Transport through a correlated interface: Auxiliary master equation approach

We present improvements of a recently introduced numerical method [E. Arrigoni et al., Phys. Rev. Lett. 110, 086403 (2013)] to compute steady-state properties of strongly correlated electronic systems out of equilibrium. The method can be considered as a nonequilibrium generalization of exact diagonalization based dynamical mean-field theory (DMFT). The key modification for the nonequilibrium situation consists in addressing the DMFT impurity problem within an auxiliary system consisting of the correlated impurity, $N_b$ uncorrelated bath sites, and two Markovian environments (sink and reservoir). Algorithmic improvements in the impurity solver allow to treat efficiently larger values of $N_b$ than previously in DMFT. This increases the accuracy of the results and is crucial for a correct description of the physical behavior of the system in the relevant parameter range including a semiquantitative description of the Kondo regime. To illustrate the approach, we consider a monoatomic layer of correlated orbitals, described by the single-band Hubbard model, attached to two metallic leads. The nonequilibrium situation is driven by a bias voltage applied to the leads. For this system, we investigate the spectral function and the steady-state current-voltage characteristics in the weakly as well as in the strongly interacting limit. In particular, we investigate the nonequilibrium behavior of quasiparticle excitations within the Mott gap of the correlated layer. We find for low-bias voltage Kondo-type behavior in the vicinity of the insulating phase. In particular, we observe a splitting of the Kondo resonance as a function of the bias voltage.

Figure 1

Schematic representation of the system, consisting of the correlated layer (red) with local Hubbard interaction $U$ and onsite energy ${\varepsilon }_c$, sandwiched between two semi-infinite metallic leads (blue), with onsite energies ${\varepsilon }_l$ and ${\varepsilon }_r$, respectively. The hopping between neighboring sites of the correlated layer is $t_c$, while the one for the left (right) lead is $t_l$ ($t_r$). Hybridization between the left (right) lead and the correlated layer is $v_l$ ($v_r$). A bias voltage $\mathrm{\Phi }={\mu }_l-{\mu }_r$ is applied between the leads.

Figure 2

Sketch of the auxiliary open quantum impurity problem consisting of the impurity site at position $i=0$ (red circle), $N_b=6$ bath sites (cyan circles), and two Markovian environments sink (blue) and reservoir (green).

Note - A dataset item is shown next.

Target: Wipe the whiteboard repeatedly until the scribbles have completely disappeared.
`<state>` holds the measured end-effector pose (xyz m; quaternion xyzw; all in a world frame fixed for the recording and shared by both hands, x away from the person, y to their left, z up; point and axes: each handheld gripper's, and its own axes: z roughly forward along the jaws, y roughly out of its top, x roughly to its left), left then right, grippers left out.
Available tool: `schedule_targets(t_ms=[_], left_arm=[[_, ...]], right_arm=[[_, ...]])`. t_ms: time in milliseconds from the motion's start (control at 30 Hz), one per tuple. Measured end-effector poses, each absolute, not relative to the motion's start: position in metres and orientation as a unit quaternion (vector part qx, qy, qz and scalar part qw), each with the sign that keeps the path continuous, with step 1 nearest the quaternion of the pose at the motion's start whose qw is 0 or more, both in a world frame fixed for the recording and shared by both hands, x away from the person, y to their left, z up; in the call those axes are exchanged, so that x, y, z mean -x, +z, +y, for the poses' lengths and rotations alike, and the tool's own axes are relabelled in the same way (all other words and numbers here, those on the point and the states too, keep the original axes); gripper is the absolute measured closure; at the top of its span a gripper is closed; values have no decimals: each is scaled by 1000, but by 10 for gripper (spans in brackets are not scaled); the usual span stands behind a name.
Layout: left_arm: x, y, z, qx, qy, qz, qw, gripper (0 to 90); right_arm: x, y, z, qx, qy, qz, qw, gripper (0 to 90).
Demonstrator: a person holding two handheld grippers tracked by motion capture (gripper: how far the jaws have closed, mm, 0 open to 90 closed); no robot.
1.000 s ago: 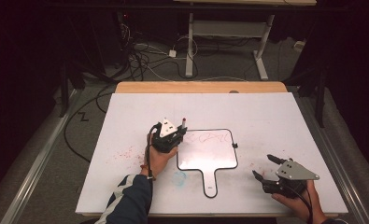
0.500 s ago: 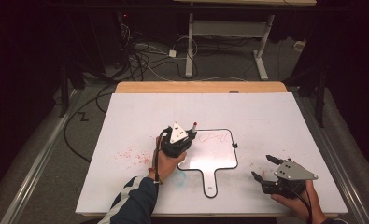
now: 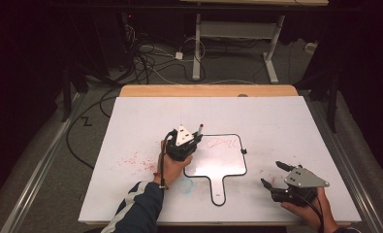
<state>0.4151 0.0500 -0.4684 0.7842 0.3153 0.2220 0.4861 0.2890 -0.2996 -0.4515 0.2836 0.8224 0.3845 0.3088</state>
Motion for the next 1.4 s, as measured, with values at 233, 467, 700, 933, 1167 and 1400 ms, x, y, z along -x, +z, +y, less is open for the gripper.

Parameters $E_{ij}$ and ${\mathrm{\Gamma }}_{ij}$ are explained in the main text.

Figure 3

Retarded $G^R$ and Keldysh $G^K$ Green's functions for the correlated layer, for Hubbard interaction $U=2$ and bias voltage $\mathrm{\Phi }=5$ (upper panel) and for $U=12$ and $\mathrm{\Phi }=10$ (lower panel). Other parameters are $t_c=1, t_l=t_r=2.5, v_l=v_r=0.5$ ($2v_l$ is our unit of energy). Solid, dashed, and dotted lines are obtained with $N_b=6$, 4, and 2 correspondingly.

Figure 4

Current $J$ vs bias voltage $\mathrm{\Phi }$ for different $U$. The solid red curve represents the $U=0$ result. The three curves peaked at about $\mathrm{\Phi }=4$ are for $U=2$ and the remaining three curves show the $U=12$ results. Solid, dashed, and dotted lines correspond to $N_b=6$, 4, and 2, respectively. Other parameters are as in Fig. 3.

Figure 5

Current $J$ vs interaction $U$ for two values of $\mathrm{\Phi }$. Calculations are performed for $N_b=4$. Other parameters are as in Fig. 3.

Figure 6

Single-particle spectral function for $N_b=4$, different values of $\mathrm{\Phi }, U=2$ (a), and $U=12$ (b). Other parameters are as in Fig. 3.

Figure 7

Single-particle spectral function for $N_b=6, U=2, t_c=0.1$ and for different values of $\mathrm{\Phi }$. Other parameters are as in Fig. 3.

Figure 8

Single-particle spectral function for $N_b=6, U=12, t_c=1$ and for different values of $\mathrm{\Phi }$. Other parameters are as in Fig. 3.

Figure 9

Single-particle spectral function for $N_b=4$, different values of $U, \mathrm{\Phi }=0$ (a), $\mathrm{\Phi }=3.5$ (b), and $\mathrm{\Phi }=15$ (c). Other parameters are as in Fig. 3.